Préparer le concours Prépa et littéraires - Recueil de citations La Renaissance : La mémoire et la pensée L’humanisme valorise la pensée personnelle et confronte la mémoire à l’exercice du jugement.

Michel de Montaigne, Les Essais (1580) :

Les mémoires excellentes se joignent volontiers aux jugements débiles. »

Humaniste, Montaigne valorise ici la réflexion personnelle par l’exercice du jugement, qui permet de développer un esprit critique. Le jugement peut être débile, c’est-à-dire faible, alors que la mémoire est excellente, car si elle n’est pas active, elle ne sert pas à l’émancipation de l’esprit critique.

Joachim Du Bellay (1522-1560), Les Regrets (1569)
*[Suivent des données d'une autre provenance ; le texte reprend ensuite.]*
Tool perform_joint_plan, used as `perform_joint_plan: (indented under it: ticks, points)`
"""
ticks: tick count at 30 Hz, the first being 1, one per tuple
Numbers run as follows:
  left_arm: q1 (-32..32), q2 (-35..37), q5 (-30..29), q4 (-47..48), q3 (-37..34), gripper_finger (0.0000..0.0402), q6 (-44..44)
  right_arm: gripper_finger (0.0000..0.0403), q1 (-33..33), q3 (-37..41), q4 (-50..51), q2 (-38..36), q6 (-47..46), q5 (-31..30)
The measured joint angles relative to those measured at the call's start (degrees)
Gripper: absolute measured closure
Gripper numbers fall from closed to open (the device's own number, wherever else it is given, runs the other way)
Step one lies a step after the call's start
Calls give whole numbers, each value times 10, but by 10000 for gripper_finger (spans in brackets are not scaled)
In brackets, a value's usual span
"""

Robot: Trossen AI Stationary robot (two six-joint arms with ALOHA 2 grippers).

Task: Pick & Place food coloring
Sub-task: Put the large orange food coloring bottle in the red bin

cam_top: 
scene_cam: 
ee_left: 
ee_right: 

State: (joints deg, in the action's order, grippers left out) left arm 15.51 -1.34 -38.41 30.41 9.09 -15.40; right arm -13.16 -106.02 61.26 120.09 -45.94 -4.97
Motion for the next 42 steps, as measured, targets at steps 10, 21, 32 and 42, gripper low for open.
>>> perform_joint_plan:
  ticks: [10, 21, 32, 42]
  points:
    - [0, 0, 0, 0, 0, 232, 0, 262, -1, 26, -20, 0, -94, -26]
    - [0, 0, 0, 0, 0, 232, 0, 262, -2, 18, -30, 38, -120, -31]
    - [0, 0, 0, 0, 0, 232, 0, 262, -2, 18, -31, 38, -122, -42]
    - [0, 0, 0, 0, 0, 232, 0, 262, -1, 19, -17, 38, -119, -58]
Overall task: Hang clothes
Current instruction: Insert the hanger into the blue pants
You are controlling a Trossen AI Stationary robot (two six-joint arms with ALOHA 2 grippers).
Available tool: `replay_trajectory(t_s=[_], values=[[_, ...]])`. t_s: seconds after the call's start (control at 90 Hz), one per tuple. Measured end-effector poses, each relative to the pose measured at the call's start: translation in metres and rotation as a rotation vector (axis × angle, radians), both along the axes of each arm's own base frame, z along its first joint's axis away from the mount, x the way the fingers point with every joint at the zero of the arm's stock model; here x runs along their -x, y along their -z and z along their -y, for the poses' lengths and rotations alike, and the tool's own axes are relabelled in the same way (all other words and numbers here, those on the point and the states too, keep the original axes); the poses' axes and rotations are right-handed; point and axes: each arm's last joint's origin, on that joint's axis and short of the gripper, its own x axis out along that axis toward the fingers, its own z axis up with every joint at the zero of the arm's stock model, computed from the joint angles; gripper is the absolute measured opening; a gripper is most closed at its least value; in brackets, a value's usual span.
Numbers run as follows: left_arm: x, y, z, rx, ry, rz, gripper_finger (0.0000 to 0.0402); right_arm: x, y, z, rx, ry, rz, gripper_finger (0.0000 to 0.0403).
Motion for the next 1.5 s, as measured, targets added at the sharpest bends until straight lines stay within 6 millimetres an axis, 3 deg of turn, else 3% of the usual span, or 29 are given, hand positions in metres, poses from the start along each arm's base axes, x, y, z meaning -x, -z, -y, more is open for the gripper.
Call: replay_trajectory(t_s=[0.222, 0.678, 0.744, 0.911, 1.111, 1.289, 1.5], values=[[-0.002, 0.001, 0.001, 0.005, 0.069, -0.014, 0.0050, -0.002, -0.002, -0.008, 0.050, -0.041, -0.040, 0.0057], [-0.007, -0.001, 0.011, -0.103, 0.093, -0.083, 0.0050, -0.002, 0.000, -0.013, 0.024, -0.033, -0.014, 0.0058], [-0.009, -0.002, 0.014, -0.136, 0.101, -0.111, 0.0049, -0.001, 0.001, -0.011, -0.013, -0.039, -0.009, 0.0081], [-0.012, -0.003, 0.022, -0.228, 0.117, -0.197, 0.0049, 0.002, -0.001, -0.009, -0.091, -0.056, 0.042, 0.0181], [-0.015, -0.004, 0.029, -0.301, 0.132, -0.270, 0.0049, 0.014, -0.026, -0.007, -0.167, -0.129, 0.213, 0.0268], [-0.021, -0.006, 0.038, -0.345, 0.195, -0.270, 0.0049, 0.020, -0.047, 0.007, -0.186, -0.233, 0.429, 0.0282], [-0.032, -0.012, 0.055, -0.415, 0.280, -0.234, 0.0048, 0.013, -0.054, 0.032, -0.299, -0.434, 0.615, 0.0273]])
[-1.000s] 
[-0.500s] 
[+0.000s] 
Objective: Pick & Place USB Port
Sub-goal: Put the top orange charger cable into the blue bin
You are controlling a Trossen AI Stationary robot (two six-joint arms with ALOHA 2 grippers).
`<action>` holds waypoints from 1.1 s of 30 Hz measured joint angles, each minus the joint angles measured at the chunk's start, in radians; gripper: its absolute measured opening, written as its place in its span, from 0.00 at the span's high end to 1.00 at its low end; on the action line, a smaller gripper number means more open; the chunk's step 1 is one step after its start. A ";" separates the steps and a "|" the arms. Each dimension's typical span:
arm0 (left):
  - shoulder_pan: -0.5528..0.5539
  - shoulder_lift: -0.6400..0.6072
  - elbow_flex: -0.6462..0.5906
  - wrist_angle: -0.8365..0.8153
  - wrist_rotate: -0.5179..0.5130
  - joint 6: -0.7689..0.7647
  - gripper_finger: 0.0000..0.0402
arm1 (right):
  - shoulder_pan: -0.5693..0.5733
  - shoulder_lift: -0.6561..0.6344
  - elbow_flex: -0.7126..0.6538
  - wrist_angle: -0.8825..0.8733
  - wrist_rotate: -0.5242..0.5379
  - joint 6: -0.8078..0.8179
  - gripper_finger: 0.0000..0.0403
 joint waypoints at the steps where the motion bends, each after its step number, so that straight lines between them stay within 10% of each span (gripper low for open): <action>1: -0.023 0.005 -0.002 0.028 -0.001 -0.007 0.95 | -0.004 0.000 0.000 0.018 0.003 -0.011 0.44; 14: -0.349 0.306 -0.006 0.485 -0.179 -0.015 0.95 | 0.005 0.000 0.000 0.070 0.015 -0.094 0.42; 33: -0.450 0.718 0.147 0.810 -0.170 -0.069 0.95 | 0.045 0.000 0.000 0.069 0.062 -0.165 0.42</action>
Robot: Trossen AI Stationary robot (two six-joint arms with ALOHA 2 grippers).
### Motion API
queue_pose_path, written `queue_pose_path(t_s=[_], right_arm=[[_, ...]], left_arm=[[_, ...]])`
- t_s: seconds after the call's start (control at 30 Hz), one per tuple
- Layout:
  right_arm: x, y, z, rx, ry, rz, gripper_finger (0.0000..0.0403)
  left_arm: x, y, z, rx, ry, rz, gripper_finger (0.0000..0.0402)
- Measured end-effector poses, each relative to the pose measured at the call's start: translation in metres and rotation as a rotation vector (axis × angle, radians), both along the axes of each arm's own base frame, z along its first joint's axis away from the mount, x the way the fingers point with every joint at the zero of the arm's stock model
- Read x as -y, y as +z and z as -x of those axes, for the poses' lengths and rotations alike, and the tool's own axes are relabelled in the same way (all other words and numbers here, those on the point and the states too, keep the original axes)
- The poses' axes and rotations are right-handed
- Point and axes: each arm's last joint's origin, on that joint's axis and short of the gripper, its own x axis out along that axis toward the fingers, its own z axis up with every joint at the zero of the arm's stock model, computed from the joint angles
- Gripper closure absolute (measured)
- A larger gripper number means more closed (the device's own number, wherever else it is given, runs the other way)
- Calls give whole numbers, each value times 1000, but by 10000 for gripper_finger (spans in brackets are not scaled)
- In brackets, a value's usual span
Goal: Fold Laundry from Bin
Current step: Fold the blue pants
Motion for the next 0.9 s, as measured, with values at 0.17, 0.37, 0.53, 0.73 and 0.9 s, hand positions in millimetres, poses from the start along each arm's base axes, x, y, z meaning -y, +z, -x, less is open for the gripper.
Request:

Quand reverrai-je, hélas, de mon petit village
Fumer la cheminée ? »

Du Bellay éprouve la nostalgie de son pays natal, qui suscite le souvenir personnel. C’est un lieu de mémoire intimiste que le poète oppose à des lieux plus officiels, comme la ville de Rome.

Pierre de Ronsard (1524-1585), Sonnets pour Hélène (1578)

Quand vous serez bien vieille, au soir, à la chandelle,
Direz, chantant mes vers, en vous émerveillant :
Ronsard me célébrait du temps que j’étais belle ! »

Prince des poètes, Ronsard reprend le thème épicurien du carpe diem, (cueille le jour) pour adresser une ode séduisante à Hélène de Surgères. Il y décrit la fuite du temps et le besoin de profiter du moment présent. Sinon, la nostalgie et le regret risqueraient de condamner la vieillesse à déplorer le passé perdu.

William Shakespeare, Macbeth (1605) :

La mémoire est la sentinelle de l’esprit. »

Cette métaphore fait de la mémoire une gardienne. En effet, la mémoire garantit l’équilibre mental. Elle a avant tout une fonction psychologique de souvenance et réactualise la passé. Cet acte garantit la vie psychique. S’il y a une mémoire du corps, qui correspond à l’habitude, il y a aussi une mémoire de l’esprit, capable de reconnaître le passé.

Charles 1er d’Angleterre (1600-1649) :

Remember ! »

En montant sur l’échafaud, le 30 janvier 1649, le roi Charles 1er d’Angleterre a dit cette sentence à l’Evêque Juxon, en lui tendant son médaillon de Saint-George. Quelle que soit l’interprétation que les historiens peuvent lui donner dans ce contexte, cet ordre mémorable, entraîne un devoir de mémoire mais surtout un sentiment de culpabilité pour ses contemporains et leurs descendants.